**How to complete this task:**
What this exercise requires is a verbatim reproduction of the data below.

**Data section:**
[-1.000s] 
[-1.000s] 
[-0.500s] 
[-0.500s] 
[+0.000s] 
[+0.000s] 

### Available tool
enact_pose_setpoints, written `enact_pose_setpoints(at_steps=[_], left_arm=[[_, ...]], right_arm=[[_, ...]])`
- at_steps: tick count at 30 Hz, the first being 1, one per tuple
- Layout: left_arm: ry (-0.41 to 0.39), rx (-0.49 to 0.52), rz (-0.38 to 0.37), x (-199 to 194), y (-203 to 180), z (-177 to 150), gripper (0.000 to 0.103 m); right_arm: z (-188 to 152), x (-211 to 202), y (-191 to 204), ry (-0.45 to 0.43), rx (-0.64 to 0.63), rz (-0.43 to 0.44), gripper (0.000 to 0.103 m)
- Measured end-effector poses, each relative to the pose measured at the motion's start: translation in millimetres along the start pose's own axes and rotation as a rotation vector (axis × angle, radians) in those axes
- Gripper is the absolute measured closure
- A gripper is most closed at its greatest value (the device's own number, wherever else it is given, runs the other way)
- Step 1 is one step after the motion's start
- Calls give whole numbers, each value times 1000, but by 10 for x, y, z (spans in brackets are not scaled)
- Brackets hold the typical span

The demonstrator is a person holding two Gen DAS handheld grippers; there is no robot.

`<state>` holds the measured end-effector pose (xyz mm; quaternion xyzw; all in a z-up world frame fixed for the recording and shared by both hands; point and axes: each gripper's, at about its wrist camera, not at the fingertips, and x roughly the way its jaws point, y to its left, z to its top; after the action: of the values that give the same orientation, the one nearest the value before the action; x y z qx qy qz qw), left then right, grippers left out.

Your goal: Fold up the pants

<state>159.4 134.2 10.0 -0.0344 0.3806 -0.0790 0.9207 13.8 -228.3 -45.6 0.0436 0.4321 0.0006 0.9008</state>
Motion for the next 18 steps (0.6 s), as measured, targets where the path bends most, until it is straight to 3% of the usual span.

**Task result:**
[-1.000s] 
[-1.000s] 
[-0.500s] 
[-0.500s] 
[+0.000s] 
[+0.000s] 

### Available tool
enact_pose_setpoints, written `enact_pose_setpoints(at_steps=[_], left_arm=[[_, ...]], right_arm=[[_, ...]])`
- at_steps: tick count at 30 Hz, the first being 1, one per tuple
- Layout: left_arm: ry (-0.41 to 0.39), rx (-0.49 to 0.52), rz (-0.38 to 0.37), x (-199 to 194), y (-203 to 180), z (-177 to 150), gripper (0.000 to 0.103 m); right_arm: z (-188 to 152), x (-211 to 202), y (-191 to 204), ry (-0.45 to 0.43), rx (-0.64 to 0.63), rz (-0.43 to 0.44), gripper (0.000 to 0.103 m)
- Measured end-effector poses, each relative to the pose measured at the motion's start: translation in millimetres along the start pose's own axes and rotation as a rotation vector (axis × angle, radians) in those axes
- Gripper is the absolute measured closure
- A gripper is most closed at its greatest value (the device's own number, wherever else it is given, runs the other way)
- Step 1 is one step after the motion's start
- Calls give whole numbers, each value times 1000, but by 10 for x, y, z (spans in brackets are not scaled)
- Brackets hold the typical span

The demonstrator is a person holding two Gen DAS handheld grippers; there is no robot.

`<state>` holds the measured end-effector pose (xyz mm; quaternion xyzw; all in a z-up world frame fixed for the recording and shared by both hands; point and axes: each gripper's, at about its wrist camera, not at the fingertips, and x roughly the way its jaws point, y to its left, z to its top; after the action: of the values that give the same orientation, the one nearest the value before the action; x y z qx qy qz qw), left then right, grippers left out.

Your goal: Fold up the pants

<state>159.4 134.2 10.0 -0.0344 0.3806 -0.0790 0.9207 13.8 -228.3 -45.6 0.0436 0.4321 0.0006 0.9008</state>
Motion for the next 18 steps (0.6 s), as measured, targets where the path bends most, until it is straight to 3% of the usual span.

Nothing else remains for this exercise.